The public key is derived from the private key, and it is almost impossible for anyone to reverse find the process to obtain the private key. If David has not disclosed his private key, he alone can get and spend the Bitcoin sent to him by Emma.
Other blockchains
After Bitcoin’s structure was implemented in 2009, several other blockchains have been made with a different range of use cases for each.
For example, Ethereum which is one of the most famous blockchains is a distributed, decentralised blockchain that helps people to run programming code of decentralised apps.

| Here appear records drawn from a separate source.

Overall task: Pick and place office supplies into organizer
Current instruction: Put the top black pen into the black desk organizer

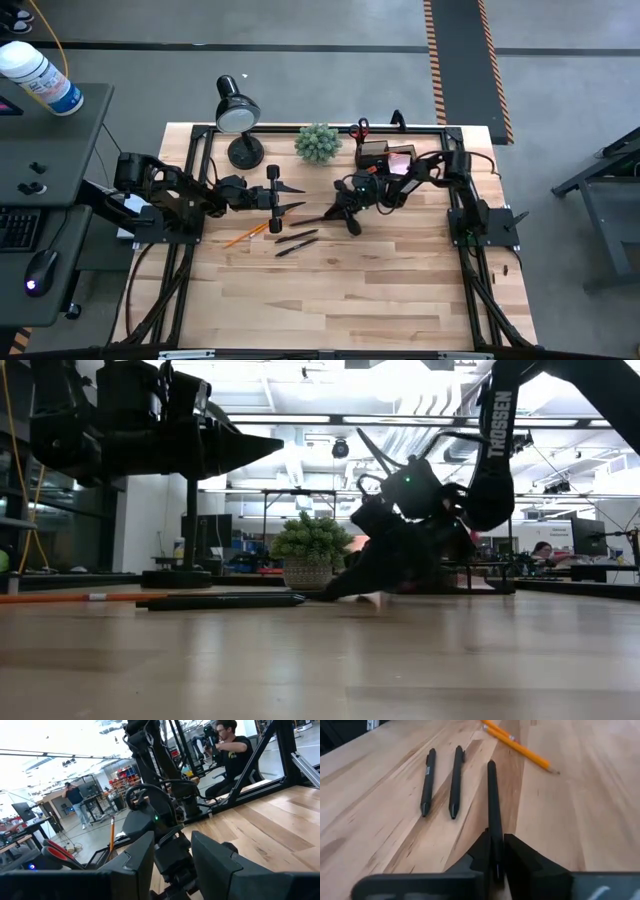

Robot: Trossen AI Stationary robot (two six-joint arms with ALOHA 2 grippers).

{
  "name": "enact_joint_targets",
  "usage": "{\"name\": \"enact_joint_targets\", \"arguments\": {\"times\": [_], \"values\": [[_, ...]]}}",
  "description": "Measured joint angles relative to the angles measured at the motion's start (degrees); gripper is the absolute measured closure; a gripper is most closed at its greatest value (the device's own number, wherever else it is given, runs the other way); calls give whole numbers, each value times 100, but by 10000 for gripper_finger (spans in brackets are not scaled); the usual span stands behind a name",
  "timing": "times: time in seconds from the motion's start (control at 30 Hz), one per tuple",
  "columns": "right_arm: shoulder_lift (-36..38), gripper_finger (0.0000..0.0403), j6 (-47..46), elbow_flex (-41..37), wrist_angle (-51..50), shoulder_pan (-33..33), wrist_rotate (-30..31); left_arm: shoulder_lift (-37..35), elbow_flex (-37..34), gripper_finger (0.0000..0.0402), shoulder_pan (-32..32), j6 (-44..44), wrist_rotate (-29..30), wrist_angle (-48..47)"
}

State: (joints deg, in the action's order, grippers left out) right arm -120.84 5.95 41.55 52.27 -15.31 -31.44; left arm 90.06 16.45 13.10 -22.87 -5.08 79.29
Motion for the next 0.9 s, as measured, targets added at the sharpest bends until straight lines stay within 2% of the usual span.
{"name": "enact_joint_targets", "arguments": {"times": [0.47, 0.67, 0.77, 0.9], "values": [[1251, 372, 446, -12, -1753, 0, 25, 0, 2, 284, 2, 0, 0, -22], [2121, 378, 738, -12, -2800, 0, 185, 0, 2, 284, 2, -2, 0, -21], [2737, 375, 958, -12, -3570, 14, 625, 0, 2, 284, 2, -2, 0, -22], [3702, 377, 1213, -8, -4769, 13, 1563, 0, 2, 284, 2, 0, 0, -20]]}}
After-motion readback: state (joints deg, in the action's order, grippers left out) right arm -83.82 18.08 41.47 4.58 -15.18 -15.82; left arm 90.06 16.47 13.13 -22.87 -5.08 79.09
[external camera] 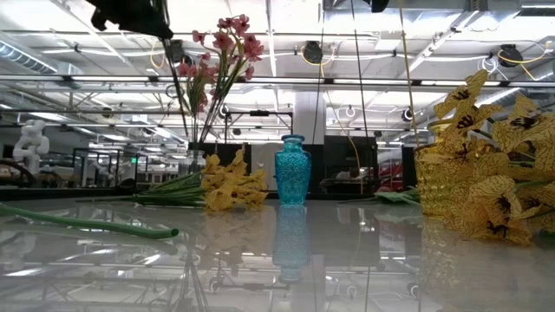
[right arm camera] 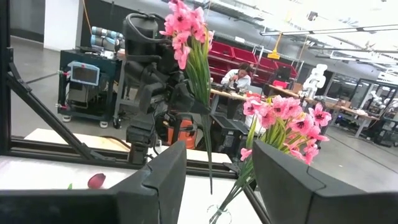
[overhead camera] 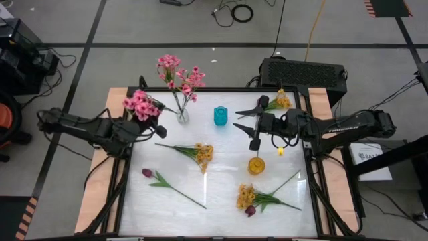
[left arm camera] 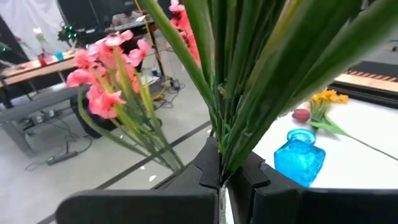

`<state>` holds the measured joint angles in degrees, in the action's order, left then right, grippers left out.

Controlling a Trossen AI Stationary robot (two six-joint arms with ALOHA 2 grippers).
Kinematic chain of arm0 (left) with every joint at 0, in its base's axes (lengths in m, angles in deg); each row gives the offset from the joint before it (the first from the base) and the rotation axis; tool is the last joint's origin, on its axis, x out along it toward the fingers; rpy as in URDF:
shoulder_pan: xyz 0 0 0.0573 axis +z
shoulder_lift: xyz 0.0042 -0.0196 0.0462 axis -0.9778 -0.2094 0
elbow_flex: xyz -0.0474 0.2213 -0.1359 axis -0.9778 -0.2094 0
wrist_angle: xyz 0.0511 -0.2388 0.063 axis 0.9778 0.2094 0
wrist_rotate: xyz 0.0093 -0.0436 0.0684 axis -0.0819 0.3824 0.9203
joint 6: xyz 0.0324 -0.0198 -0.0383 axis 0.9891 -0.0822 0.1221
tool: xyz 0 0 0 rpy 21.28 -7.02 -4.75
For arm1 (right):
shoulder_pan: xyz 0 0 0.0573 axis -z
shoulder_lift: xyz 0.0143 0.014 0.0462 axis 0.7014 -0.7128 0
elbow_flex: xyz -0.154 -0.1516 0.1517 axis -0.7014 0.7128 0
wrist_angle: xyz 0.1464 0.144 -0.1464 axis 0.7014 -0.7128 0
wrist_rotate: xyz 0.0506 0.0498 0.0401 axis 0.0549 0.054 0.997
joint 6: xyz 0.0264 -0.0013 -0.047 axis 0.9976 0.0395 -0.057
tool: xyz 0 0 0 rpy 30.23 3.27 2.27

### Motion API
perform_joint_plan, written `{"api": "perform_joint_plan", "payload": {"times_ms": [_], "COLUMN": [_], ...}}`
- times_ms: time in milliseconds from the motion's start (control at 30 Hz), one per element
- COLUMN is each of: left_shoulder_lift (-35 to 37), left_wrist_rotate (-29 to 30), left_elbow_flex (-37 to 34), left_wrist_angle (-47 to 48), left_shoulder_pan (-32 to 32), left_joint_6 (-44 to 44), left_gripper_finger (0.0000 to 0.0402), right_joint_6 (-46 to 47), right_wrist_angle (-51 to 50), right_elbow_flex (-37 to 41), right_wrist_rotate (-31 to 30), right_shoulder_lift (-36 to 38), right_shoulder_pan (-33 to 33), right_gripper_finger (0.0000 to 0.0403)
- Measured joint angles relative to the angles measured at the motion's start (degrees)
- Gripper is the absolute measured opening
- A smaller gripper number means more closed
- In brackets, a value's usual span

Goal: Sort flowers into vase by color
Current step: Put the pink flowers into the transparent vase

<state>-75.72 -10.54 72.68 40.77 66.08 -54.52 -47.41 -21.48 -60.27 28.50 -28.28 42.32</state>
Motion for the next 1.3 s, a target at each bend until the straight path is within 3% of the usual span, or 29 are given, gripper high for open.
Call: {"api": "perform_joint_plan", "payload": {"times_ms": [200,667,1300], "left_shoulder_lift": [-0.3,-0.6,-5.0], "left_wrist_rotate": [-6.3,-9.1,-9.4], "left_elbow_flex": [-2.2,-5.4,-5.3], "left_wrist_angle": [-6.7,-9.2,-9.0], "left_shoulder_pan": [4.5,9.6,10.8], "left_joint_6": [4.1,4.5,5.7], "left_gripper_finger": [0.0011,0.0011,0.0029], "right_joint_6": [0.0,0.0,0.0], "right_wrist_angle": [0.0,0.0,-0.1], "right_elbow_flex": [0.0,0.0,0.0], "right_wrist_rotate": [0.0,0.0,0.0], "right_shoulder_lift": [0.0,0.0,0.0], "right_shoulder_pan": [0.0,0.0,0.0], "right_gripper_finger": [0.0175,0.0175,0.0175]}}
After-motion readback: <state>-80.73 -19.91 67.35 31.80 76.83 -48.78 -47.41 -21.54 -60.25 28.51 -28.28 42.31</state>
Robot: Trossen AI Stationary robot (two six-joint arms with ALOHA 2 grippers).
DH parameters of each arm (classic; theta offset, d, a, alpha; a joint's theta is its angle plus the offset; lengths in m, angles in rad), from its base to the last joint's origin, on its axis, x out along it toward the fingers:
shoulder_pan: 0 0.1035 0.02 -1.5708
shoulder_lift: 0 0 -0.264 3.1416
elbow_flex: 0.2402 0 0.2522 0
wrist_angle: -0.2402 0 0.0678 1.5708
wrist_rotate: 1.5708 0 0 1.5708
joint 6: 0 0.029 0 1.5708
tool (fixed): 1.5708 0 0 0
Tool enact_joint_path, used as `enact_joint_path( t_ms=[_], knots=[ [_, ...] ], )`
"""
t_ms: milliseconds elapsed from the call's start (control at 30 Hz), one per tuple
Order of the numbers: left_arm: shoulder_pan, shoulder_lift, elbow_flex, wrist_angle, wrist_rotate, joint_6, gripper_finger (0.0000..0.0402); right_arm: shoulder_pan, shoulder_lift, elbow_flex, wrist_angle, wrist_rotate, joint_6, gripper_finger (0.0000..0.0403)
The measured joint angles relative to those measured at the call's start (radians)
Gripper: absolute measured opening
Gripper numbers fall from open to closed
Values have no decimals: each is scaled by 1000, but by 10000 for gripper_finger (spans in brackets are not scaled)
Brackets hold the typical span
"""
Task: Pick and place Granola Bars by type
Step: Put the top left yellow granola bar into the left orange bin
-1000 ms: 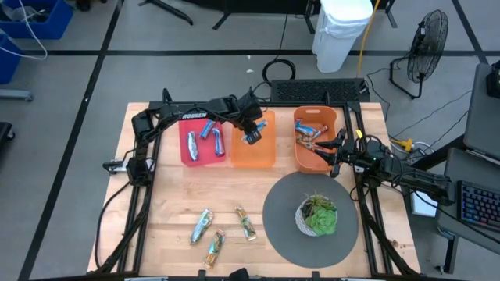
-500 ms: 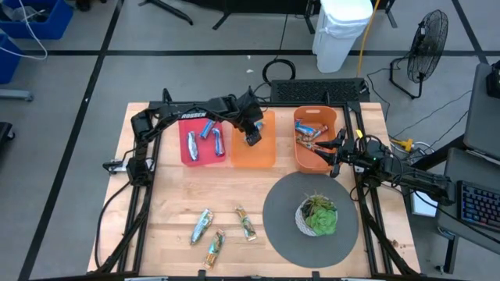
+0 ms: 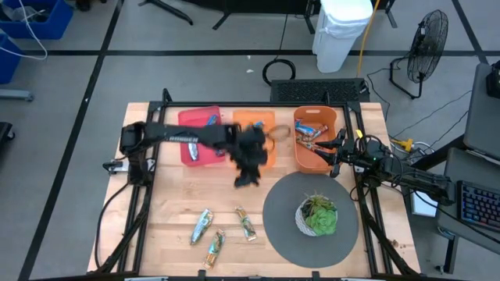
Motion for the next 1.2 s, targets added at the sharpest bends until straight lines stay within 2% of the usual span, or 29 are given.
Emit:
enact_joint_path(
  t_ms=[167, 267, 433, 667, 933, 1200],
  knots=[
    [-201, -15, 0, -180, -238, -209, 147, 0, 0, 0, 1, 0, 0, 128],
    [-313, -12, -1, -260, -312, -388, 147, 0, 3, 0, 2, 0, 0, 128],
    [-491, -11, 0, -272, -491, -704, 147, 0, 3, 0, 4, 0, 0, 128],
    [-693, -11, -14, -286, -801, -1005, 147, 0, 3, 0, 3, 0, 0, 128],
    [-799, -10, -36, -465, -826, -1444, 147, 0, 3, 0, 3, 0, 0, 128],
    [-841, -10, -162, -496, -667, -1727, 147, 0, 3, 0, 3, 0, 0, 128]
  ],
)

Ripple, which is another currency but centralized by blockchain technology, is another popular example.
Blockchain courses
If you are interested in jumping into this huge revolution, there are a lot of blockchain courses available from beginner level to advanced. Some of the good courses are available in Coursera, Codecademy, LinkedIn Learning, “Solidity, Ethereum, and Blockchain: The Complete Developer’s Guide by ZTM Academy”, “Learning Blockchain Development with EOS and C++ (Udemy)”. There are some good paid blockchain courses like Berkeley’s Blockchain Fundamentals Professional Certificate available too which gives complete blockchain tutorial on learning.
Crypto world trading
Cryptocurrency is a product of blockchain. Since its inception, Cryptocurrency market has taken leaps and bounds. A lot of cryptocurrencies went to become billion-dollar market cap and lot more got wiped out too. The crypto news also gives technical and nontechnical information about the crypto market. Getting updated on cryptocurrency news helps the crypto traders to analyse the crypto currency market and take actions accordingly.